§ **WORK TASK**
In the material below, find every line containing "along" and copy that line.

DATA EXCERPT below:

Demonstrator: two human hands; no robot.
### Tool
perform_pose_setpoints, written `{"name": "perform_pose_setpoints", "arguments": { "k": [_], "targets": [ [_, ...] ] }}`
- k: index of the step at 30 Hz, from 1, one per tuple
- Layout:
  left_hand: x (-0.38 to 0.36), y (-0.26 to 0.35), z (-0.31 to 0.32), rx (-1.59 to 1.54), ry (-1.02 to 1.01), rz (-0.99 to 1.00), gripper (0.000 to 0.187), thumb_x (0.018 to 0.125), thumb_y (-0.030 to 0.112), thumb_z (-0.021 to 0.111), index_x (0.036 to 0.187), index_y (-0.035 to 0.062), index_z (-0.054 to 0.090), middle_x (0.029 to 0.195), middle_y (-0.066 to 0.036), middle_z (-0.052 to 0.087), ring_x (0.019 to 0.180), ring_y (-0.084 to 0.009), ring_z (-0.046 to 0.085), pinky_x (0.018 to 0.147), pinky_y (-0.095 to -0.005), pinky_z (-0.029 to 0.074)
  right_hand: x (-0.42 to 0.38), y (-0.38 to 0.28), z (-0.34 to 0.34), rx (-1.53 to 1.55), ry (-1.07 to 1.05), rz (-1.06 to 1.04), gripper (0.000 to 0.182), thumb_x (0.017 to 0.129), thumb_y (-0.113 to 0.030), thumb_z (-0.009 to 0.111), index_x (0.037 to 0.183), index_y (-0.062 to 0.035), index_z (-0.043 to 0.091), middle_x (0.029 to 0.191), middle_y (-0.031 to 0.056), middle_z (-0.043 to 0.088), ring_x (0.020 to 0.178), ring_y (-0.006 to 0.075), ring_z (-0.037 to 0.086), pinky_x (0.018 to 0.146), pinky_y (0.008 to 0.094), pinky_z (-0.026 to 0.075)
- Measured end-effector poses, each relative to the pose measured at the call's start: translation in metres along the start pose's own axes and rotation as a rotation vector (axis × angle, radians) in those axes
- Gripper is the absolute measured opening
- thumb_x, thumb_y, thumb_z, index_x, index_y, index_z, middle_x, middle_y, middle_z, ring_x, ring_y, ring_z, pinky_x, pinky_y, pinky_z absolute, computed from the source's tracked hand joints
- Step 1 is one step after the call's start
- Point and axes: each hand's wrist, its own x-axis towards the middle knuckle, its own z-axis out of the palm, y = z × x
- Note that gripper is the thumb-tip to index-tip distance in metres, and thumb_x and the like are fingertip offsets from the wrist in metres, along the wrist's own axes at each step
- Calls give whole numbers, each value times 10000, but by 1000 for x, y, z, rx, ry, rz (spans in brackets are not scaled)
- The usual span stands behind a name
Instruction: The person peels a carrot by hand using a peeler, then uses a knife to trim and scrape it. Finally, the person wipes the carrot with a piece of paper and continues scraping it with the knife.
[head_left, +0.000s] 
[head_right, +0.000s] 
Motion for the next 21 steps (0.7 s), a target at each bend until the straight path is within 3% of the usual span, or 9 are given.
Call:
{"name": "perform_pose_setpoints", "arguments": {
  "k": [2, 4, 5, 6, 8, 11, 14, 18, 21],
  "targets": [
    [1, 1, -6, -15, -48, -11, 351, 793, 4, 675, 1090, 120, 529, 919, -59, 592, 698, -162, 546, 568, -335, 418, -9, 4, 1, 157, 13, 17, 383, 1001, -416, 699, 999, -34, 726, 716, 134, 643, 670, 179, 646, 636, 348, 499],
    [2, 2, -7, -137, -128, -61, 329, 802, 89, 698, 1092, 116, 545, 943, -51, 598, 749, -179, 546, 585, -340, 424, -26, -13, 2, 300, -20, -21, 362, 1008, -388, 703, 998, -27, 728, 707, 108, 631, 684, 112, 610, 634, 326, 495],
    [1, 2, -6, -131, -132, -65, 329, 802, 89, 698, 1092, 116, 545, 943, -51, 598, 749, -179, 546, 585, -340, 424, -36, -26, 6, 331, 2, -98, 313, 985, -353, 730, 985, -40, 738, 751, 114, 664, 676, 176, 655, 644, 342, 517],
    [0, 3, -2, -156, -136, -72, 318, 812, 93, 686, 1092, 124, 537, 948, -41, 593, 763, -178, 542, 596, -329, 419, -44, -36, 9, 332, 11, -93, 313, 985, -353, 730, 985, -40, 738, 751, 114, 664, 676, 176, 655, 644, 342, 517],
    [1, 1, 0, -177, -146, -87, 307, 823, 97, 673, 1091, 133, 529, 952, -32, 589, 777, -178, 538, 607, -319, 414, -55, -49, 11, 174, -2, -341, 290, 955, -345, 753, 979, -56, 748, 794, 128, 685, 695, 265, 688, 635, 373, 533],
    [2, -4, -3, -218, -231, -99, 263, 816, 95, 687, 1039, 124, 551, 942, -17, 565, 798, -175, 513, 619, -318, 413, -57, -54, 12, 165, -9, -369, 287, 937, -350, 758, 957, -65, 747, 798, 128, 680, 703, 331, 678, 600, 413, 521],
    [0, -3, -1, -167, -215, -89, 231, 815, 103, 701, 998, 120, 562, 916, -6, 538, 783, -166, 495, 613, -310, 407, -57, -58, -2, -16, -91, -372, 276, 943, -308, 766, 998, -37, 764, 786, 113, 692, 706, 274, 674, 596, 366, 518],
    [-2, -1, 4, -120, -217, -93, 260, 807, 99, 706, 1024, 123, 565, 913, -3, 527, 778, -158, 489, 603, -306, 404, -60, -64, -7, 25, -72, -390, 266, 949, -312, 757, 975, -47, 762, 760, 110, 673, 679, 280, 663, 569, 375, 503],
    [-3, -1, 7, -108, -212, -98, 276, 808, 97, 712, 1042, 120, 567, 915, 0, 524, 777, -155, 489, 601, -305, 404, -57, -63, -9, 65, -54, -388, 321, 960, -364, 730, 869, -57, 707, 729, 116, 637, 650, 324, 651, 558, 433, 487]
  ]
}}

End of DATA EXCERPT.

§ **SOLUTION TO THE PROBLEM**
- Measured end-effector poses, each relative to the pose measured at the call's start: translation in metres along the start pose's own axes and rotation as a rotation vector (axis × angle, radians) in those axes
- Note that gripper is the thumb-tip to index-tip distance in metres, and thumb_x and the like are fingertip offsets from the wrist in metres, along the wrist's own axes at each step

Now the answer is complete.